*REQUIRED WORK:* Your job is to copy every line in the material containing the word "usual".

== WORKING DATA ==

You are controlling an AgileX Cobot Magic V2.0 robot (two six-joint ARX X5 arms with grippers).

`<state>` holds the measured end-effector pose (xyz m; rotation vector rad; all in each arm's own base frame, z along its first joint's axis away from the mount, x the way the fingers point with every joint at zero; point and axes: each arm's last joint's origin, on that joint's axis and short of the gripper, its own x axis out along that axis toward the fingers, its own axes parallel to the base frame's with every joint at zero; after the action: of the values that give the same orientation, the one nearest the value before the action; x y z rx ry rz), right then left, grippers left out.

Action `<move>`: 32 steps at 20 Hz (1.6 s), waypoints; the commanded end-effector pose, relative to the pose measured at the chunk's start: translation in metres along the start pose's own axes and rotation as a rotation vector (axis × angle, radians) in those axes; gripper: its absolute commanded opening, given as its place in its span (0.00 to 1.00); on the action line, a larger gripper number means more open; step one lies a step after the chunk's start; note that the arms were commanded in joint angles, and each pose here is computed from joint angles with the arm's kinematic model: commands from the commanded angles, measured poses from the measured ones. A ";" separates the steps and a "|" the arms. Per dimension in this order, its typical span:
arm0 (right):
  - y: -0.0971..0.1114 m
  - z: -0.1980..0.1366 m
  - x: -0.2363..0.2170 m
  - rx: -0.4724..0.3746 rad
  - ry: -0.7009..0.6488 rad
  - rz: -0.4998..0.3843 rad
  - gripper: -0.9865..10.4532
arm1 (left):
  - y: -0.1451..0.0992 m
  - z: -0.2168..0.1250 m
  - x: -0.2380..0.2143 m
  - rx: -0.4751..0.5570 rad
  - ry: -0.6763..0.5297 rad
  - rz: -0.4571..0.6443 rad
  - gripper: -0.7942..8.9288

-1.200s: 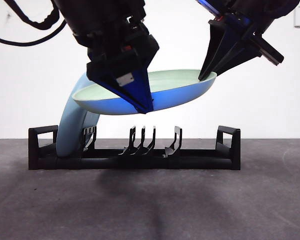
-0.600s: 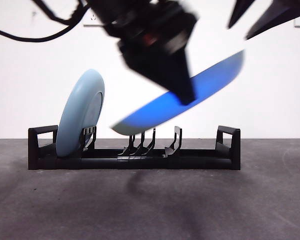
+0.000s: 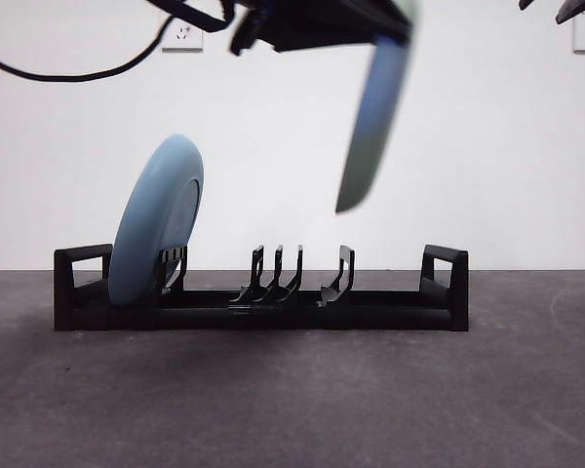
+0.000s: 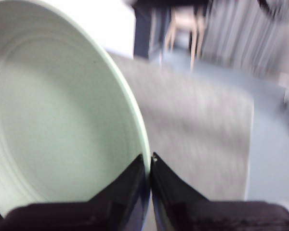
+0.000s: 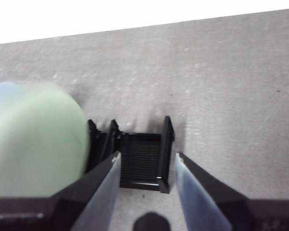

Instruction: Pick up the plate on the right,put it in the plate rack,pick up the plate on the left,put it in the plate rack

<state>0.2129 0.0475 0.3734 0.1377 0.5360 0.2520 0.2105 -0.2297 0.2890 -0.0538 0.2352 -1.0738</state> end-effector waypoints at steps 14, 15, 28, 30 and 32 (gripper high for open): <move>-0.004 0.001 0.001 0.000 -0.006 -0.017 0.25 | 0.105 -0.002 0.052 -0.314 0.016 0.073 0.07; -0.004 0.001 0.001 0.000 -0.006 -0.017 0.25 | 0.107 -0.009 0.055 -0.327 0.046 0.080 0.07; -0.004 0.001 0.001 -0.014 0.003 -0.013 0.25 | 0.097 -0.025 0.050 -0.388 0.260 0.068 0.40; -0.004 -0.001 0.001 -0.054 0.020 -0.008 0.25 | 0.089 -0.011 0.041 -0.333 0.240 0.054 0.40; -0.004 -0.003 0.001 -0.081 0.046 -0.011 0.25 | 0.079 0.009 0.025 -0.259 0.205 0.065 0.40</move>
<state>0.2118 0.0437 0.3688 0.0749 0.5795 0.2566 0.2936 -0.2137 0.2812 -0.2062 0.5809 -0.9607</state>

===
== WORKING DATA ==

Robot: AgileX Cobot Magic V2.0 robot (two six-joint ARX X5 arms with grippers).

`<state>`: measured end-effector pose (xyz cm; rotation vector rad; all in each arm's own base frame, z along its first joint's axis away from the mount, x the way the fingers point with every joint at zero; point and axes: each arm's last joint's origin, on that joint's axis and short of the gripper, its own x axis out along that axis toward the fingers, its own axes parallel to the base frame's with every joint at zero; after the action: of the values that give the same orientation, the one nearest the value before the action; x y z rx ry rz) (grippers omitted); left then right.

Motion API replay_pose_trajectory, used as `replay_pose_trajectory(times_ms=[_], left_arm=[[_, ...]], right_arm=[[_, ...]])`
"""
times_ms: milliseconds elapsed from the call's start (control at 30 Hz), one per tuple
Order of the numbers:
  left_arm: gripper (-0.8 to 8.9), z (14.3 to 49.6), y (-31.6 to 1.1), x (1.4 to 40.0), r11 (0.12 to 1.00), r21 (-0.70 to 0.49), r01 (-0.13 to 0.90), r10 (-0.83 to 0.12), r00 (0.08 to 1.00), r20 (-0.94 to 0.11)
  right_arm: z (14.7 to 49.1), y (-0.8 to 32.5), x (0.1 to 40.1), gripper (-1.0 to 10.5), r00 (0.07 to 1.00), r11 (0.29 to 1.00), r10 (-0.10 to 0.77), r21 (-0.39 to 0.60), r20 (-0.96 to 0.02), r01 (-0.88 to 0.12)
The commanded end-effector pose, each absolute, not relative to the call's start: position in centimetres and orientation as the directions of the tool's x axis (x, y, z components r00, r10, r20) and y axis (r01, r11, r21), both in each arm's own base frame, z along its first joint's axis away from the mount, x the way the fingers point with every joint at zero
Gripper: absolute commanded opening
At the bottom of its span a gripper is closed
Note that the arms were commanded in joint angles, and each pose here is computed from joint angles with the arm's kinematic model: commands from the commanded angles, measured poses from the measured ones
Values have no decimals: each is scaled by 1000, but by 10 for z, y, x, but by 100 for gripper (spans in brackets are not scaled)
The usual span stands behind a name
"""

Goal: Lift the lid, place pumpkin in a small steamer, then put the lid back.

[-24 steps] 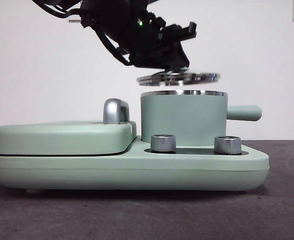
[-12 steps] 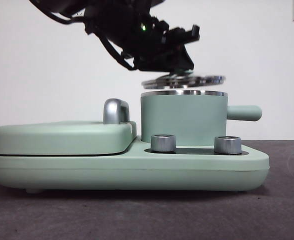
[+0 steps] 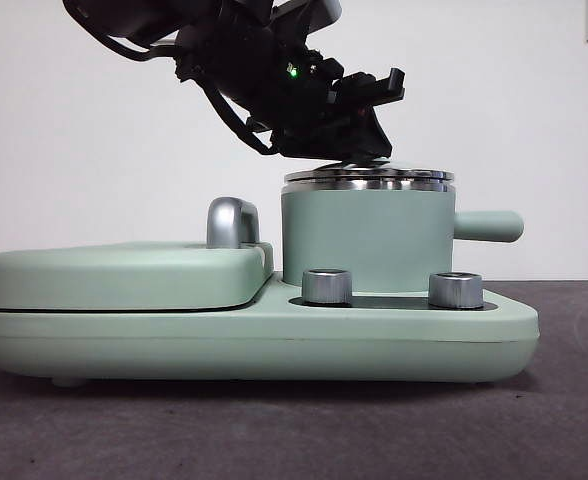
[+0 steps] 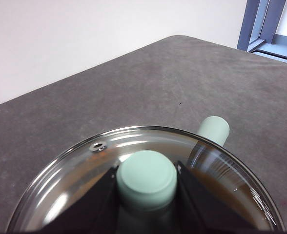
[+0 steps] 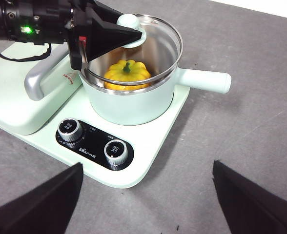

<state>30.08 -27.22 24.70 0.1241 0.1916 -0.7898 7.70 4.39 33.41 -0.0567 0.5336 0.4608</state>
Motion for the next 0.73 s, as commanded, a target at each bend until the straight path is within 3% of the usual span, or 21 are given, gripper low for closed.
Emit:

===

*ANSWER TO THIS TASK:*
The usual span stands behind a name
Motion for the next 0.73 s, as commanded, a target at each bend until the straight path is within 3% of the usual span, or 21 are given, gripper low for closed.

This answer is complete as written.